Все это уводило в сторону, заставляло ковыряться в этой словесной шелухе, искать смысл, напрягаться. Она предпочитала разговоры короткие, четкие, может быть, даже жестковатые. К этому ее приучило издательство — там телефон был параллельный, один номер на несколько отделов, и стоило чуть затянуть разговор, как в дверь начинали заглядывать редакторы и делать страшные глаза — поторопись, дескать, сколько можно болтать?!
Зазвонил телефон.
— Да!
— Жива? — это был сын.
— Местами.
— Жизнь распахивается всеми своими красками? Звуками? Запахами?
— Пока еще не всеми. Леша, я тороплюсь.
— Я слышал, в твоем доме что-то случилось... По телевидению передавали.
— Соседа убили. На третьем этаже. Как раз подо мной. Чуть наискосок.
— Насмерть?
— Выстрел в затылок.
— Нашли?
— Ищут.
— Он же это... Владелец какой-то фабрики?

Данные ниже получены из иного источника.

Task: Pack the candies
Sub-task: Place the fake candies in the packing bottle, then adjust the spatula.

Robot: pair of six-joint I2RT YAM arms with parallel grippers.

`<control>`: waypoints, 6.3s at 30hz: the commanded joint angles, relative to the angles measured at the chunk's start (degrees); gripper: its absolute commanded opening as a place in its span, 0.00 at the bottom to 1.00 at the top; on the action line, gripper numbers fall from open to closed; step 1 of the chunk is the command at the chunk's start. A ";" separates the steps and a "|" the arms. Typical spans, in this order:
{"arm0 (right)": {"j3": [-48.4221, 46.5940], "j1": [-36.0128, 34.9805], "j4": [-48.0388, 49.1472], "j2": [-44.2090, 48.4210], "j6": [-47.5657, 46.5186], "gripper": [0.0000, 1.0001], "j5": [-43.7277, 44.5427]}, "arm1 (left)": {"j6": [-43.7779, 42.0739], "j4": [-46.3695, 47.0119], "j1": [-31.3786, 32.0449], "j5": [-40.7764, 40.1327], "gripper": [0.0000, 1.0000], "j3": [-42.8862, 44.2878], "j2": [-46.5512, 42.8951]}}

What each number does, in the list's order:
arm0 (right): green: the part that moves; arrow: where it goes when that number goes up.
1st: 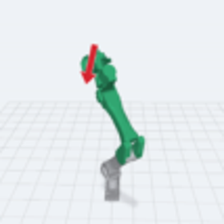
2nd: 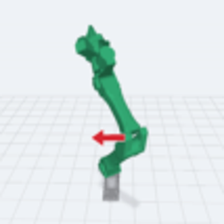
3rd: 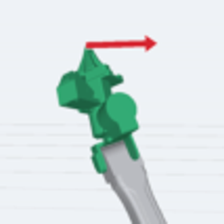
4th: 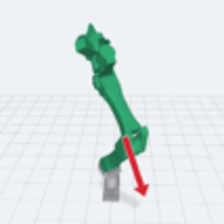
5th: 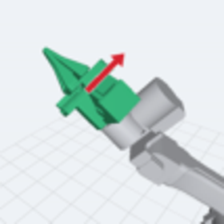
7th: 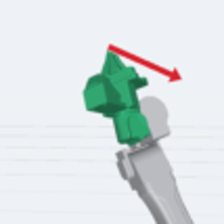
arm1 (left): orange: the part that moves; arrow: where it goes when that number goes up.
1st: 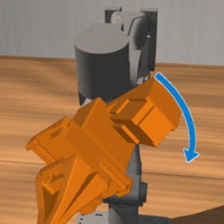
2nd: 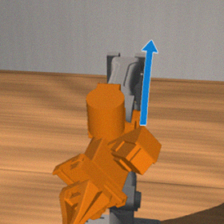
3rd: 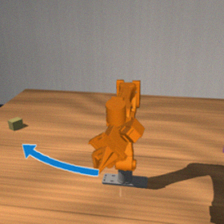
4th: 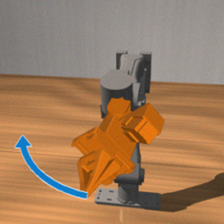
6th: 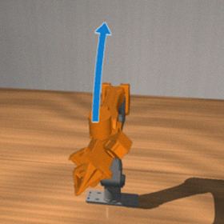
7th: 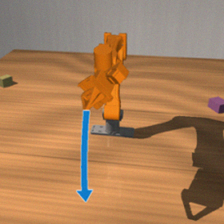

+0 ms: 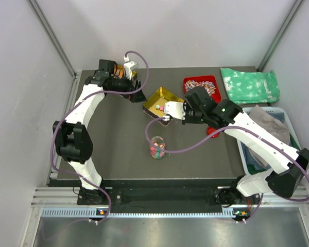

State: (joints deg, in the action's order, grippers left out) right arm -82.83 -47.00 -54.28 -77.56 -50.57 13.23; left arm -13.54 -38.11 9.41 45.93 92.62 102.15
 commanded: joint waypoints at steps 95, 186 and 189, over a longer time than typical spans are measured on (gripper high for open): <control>9.00 8.07 20.62 7.42 10.58 0.25 -17.45 | -5.53 -12.52 9.05 30.71 0.00 7.84 5.52; 4.95 4.64 22.38 4.08 15.07 0.00 -18.08 | -0.27 -6.63 8.61 25.17 0.58 6.78 7.01; 6.71 4.82 21.85 4.78 13.48 0.00 -16.23 | 2.02 -5.22 5.81 24.29 0.87 10.63 7.97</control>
State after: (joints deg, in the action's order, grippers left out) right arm -74.32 -41.85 -35.53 -74.72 -35.64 -5.21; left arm -13.85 -46.54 18.06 71.31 98.59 110.52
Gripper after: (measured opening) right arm 0.066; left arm 0.779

— Мебельной, — нетерпеливо и кратко отвечала Касатонова, стремясь побыстрее закончить разговор. Почему-то ей хотелось попасть к участковому, его приглашение встряхнуло ее, вывело из какого-то оцепенения.
— Передел собственности?
— Похоже на то. Я видела все это, Леша... Меня туда затащили в качестве понятой.
— Да-а-а!? — восторженно протянул Алексей. — Ну ты даешь! Ну ты круто начала новую жизнь. А это... Тебе не угрожали?
— Леша! Подъезжай, поговорим. Хорошо?
— Заметано. Я позвоню. Лады?
— Лады, — и Касатонова положила трубку.
Опасаясь, что телефон снова зазвонит, она быстро оделась, протерла очки замшевым лоскутком, встряхнула головой, придавая волосам некий ей одной понятный порядок, и выскочила из квартиры, захлопнув за собой дверь.
Спустившись на первый этаж, она мимоходом заглянула в почтовый ящик, убедилась, что он пуст, вышла на порог и остановилась, ослепленная ярким солнцем. А дальше произошло то, чего она и сама не могла себе объяснить — вместо того, чтобы свернуть влево, и по сухому теплому асфальту пройти к участковому, она свернула направо и пошла по сырой, разбитой, еще не просохшей дорожке к тому месту, где позапрошлой ночью стояла машина с зажженными габаритными огнями.
Ученые утверждают — если человек взял в руки совершенно незнакомую книгу, которую он никогда не читал, и даже не видел, так вот, если он взял в руки эту книгу и просто пролистнул ее, не вчитываясь ни в единое слово, то вся она до последней опечатки уже в нем. И во всех своих дальнейших суждениях он, сам того не замечая, будет уже как-то соотноситься с этой книгой, с теми сведениями, которые в ней изложены.